100 Greatest Courses In One Year

A Regular Golfer’s Quest To Play America’s 100 Greatest Courses In One Year

Meet Jimmy James, who defied the odds and played the 100 greatest golf courses in one year.

Golf Digest is aware of fewer than two dozen individuals who have played every course on our ranking of America’s 100 Greatest. They ticked them off over lifetimes largely well spent, and the grillrooms of this country have heard their stories. All are or were Golf Digest course-rating panelists—the card-carrying, often quite tan, pencil-wielding, low-handicap data-bots we’ve trained in the scientific art (or artful science, if you prefer) of evaluating shot values, design variety, aesthetics and other categories since 1966, and whose legion is now 1,500 strong. We compile the scores of all our rating panelists to update this ranking biennially, and so the list is ever-changing. When new courses receive the honor, some panelists are quicker than others about staying current.

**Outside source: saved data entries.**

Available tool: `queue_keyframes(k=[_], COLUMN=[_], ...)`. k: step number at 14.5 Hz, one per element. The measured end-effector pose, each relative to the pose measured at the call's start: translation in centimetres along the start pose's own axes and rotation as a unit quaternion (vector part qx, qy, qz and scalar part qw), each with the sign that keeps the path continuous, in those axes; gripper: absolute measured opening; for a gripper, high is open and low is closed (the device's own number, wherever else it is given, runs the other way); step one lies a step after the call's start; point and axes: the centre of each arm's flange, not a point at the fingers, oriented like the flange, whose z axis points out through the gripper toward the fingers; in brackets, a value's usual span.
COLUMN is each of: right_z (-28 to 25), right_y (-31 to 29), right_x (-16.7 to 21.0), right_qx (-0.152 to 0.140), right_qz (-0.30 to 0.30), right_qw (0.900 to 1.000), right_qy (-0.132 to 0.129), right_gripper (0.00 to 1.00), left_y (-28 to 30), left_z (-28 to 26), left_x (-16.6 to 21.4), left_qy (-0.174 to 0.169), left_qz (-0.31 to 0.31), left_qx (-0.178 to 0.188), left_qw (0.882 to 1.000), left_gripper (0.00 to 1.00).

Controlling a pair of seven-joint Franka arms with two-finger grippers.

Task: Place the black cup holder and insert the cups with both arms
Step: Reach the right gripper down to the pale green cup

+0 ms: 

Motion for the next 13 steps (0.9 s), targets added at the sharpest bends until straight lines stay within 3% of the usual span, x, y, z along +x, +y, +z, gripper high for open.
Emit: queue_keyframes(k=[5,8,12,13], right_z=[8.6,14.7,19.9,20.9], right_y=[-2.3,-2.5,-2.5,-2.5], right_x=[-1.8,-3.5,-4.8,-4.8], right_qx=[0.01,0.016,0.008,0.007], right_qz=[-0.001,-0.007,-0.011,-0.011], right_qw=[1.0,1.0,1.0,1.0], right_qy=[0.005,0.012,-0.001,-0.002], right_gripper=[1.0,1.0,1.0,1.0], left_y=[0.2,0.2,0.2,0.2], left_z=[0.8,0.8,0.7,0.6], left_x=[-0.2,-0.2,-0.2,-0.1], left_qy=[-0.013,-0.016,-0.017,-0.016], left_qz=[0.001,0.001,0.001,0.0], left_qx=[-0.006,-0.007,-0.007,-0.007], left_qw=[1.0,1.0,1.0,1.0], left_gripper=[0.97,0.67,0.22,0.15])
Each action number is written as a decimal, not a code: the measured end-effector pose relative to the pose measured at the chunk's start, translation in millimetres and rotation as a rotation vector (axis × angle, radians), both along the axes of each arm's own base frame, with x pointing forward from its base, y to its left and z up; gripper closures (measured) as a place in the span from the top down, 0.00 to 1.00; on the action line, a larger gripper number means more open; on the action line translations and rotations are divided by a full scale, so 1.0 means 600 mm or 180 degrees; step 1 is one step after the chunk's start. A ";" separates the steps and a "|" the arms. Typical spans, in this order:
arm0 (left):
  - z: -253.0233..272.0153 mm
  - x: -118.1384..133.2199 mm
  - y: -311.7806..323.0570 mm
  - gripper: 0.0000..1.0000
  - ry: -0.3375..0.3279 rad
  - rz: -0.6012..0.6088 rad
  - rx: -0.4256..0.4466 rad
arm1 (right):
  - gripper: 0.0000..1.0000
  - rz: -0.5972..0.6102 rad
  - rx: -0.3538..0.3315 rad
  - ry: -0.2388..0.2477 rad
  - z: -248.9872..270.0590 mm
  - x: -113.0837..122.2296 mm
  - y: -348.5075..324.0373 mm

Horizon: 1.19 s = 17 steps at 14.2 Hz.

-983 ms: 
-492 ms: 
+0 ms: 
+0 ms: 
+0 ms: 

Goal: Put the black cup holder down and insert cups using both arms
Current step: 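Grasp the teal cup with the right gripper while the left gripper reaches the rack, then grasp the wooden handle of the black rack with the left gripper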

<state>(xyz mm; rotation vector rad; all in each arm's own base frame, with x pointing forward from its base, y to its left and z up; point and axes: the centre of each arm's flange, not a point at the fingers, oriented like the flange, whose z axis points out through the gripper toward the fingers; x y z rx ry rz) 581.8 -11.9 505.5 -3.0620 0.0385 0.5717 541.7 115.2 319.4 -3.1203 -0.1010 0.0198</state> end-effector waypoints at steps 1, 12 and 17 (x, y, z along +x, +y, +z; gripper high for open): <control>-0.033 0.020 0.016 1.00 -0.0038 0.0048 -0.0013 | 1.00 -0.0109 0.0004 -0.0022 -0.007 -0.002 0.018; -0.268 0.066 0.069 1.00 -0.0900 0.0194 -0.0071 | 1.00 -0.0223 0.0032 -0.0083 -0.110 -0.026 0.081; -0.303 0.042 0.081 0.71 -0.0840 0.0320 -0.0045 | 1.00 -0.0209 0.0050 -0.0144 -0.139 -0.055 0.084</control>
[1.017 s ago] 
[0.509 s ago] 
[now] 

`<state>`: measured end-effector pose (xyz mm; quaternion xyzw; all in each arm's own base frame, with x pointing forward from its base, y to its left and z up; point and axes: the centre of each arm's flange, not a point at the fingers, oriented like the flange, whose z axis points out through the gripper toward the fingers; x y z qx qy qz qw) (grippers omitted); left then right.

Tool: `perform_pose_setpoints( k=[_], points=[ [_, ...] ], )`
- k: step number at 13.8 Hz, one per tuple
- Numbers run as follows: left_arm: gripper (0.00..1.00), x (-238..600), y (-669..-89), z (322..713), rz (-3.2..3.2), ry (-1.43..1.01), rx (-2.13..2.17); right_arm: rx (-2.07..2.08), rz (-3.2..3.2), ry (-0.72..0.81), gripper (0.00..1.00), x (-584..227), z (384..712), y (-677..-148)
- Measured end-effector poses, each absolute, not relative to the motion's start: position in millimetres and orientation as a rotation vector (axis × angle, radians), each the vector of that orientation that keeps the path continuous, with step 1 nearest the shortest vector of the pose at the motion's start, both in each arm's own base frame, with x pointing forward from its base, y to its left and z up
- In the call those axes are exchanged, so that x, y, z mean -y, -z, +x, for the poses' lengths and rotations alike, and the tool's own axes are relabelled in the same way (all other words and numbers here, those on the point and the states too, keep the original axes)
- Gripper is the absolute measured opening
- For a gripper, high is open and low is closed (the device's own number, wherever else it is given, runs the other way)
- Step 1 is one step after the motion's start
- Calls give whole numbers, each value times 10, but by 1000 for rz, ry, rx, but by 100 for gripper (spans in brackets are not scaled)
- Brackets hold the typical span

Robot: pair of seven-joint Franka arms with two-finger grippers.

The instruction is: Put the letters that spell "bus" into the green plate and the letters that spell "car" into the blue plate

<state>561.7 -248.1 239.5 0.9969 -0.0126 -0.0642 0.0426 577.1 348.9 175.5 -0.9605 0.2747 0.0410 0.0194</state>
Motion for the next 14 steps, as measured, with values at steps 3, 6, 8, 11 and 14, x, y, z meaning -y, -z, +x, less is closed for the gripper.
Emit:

Being a completist is hard work. Just ask Terry Inslee, who joined our panel in 1984 and is our most prolific rater, having evaluated 3,050 courses. He’s played 93 of the 100 Greatest and 96 of the Second 100 Greatest. The seven he’s missing from the first list roll off his tongue quickly: “Augusta National, Boston Golf Club, Shinnecock Hills, Sebonack, Friar’s Head, Garden City and Old Sandwich.” Inslee is retired, but over a career as a Missouri-based sales rep with a national territory, he worked in a lot of golf on business trips. Why hasn’t he played them all? Though association with Golf Digest does open doors, personal connections and the rub of the great green in the sky are still paramount, even for our panelists.

Told there was a golfer who’d accomplished the feat of playing “the century” in a calendar year, Inslee is impressed, if not a little shocked. “played the 100 greatest courses in one year is a major logistics problem. You’re always juggling so many balls in the air—the schedules of different hosts and your own, tournaments, outings, renovations, weather … for someone to do that in 12 months is absolutely amazing.”

“You ought to award the guy a green straightjacket,” says Senior Architecture Editor Ron Whitten. Salty as Whitten can seem, the heart connected to the fullest brain in golf architecture has a soft spot for any golfer so passionate.

Who could and would pull off such a stunt? Clearly, someone who isn’t working. Has to be a Golf Digest panelist, right? Not the case. Then some mid-am silver fox with a private jet and a fat Rolodex, right? Wrong again. Our golfer of the year is as unlikely as the idea itself.